Agnosticism- a philosophical setting, according to which it is impossible to unequivocally prove the correspondence of knowledge to reality, and therefore, to build a true comprehensive system of knowledge.

Adequacy- conformity, proportionality, fidelity, accuracy.

Axiology- a philosophical doctrine about the nature of values, about the forms and methods of a person's value projection of his life aspirations into the future, the choice of guidelines for current life and the justification or condemnation of the past, "other" and universally significant.

Axiology- a philosophical discipline that studies the category of "value", the characteristics, structures and hierarchies of the value world, the ways of its cognition and its ontological status, as well as the nature and specifics of value judgments. Axiology also includes the study of the value aspects of other philosophical, as well as individual scientific disciplines, and in a broader sense, the entire spectrum of social, artistic and religious practice, human civilization and culture in general.

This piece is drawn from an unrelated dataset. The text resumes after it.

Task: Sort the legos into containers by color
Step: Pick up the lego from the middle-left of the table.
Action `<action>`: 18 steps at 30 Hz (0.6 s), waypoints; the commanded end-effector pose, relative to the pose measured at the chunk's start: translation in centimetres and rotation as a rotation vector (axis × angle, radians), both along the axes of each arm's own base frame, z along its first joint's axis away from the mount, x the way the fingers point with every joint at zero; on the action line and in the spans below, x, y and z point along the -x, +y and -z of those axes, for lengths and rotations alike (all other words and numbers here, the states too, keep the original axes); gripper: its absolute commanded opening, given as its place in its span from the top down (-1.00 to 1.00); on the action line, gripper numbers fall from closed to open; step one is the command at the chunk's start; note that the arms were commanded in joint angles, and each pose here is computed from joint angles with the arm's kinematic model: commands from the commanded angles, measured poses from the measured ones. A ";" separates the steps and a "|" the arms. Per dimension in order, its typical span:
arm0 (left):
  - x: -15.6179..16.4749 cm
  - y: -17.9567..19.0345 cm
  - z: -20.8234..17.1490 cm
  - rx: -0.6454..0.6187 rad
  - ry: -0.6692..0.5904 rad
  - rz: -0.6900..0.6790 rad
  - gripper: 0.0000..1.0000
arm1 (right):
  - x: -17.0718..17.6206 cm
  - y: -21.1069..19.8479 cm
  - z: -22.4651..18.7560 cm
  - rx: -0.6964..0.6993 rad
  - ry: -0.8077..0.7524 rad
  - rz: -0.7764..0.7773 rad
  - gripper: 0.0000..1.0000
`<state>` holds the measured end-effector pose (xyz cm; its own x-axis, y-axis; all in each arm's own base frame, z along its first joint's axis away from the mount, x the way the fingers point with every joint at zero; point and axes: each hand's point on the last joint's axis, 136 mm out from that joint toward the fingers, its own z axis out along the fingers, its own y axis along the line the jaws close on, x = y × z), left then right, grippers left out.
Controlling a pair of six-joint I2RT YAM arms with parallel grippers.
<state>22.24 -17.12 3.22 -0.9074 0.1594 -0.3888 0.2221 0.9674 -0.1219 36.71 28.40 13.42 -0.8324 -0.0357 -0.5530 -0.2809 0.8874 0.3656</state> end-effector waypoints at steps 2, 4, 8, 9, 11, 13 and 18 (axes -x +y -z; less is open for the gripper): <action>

Analysis- the procedure for mental, and often real, dismemberment of the object under study (object, phenomenon, process), the properties of the object or the relationship between objects into parts (features, properties, relationships). The reverse procedure of analysis is synthesis.

Anticumulativeism- the opposite of cumulative.

Anthropogenesis- the process of the origin of man and his formation as a society, a being.

Anthropology

Anthropology- the science of the origin and evolution of man, human races, based on the study of the human body, natural differences between people.

Anthroposociogenesis- the historical process of the transformation of a person as an anthropos, a biological being, into a member of society, the bearer of its basic, primarily production, moral and aesthetic relations.

Anthropomorphism- endowing objects (animals, natural phenomena, God, etc.) with human properties, that is, making them like a person.

anthropocentrism- a religious-idealistic view of man as the center and the highest goal of the universe.

Aporia- an intractable task.

Apologetics- protection of the defenders, biased protection, praise of something.

archetype- a concept that goes back to the tradition of Platonism and plays a major role in the "analytical psychology" developed by Jung.

arche(Greek arhe - beginning) - a single foundation of creation and the problem of the integral unity of multiple worlds. Arche is the first matter, pra-matter, the initial state of things, the oldest form in the historical sense of the word.

Atman- one of the basic concepts in the religious and mythological system of Hinduism. In Vedic literature, especially in the Upanishads. denotes the subjective mental principle, individual, being, "soul", understood both in personal and in universal terms.

B

Immortality- belief in the perpetuity of a human being, especially the human soul.

Unconscious- a term incorrectly applied to the human psyche. Usually they take for the unconscious or confuse with the unconscious sensations that pass amnesically or almost amnesically (for the subsequent flow of here-now-so of a given subject), subthreshold irritations, peripheral sensations outside the zone of attention and concentration, metapsychic (processes in hypothetical adjacent consciousnesses closed to a given ), "closed" neurodynamic processes (having no representation in the here-now-so observable).

Unconscious collective- the concept of Jung's analytical psychology, denoting the totality of universal unconscious mental structures inherited by people, mechanisms, archetypes, instincts, impulses, images, etc., transmitted from generation to generation as a substratum of mental existence, including the mental experience of previous generations. According to Jung, the main content of K.B. constitute instincts and archetypes.

God- in developed religious systems, the Absolute, incomprehensible in Its Essence, revealing Itself in the creation of the world and its care.

Biotechnology- the use of biological processes and biological systems for the production of useful products, medicines, biological weapons, etc. In principle, biotechnology can synthesize all organic substances. Modern biotechnology is based so far on four of its newest directions: a) genetic engineering; b) cell technology; c) enzymatic enzyme systems for the production of a large class of biologically active substances; d) cloning of living organisms.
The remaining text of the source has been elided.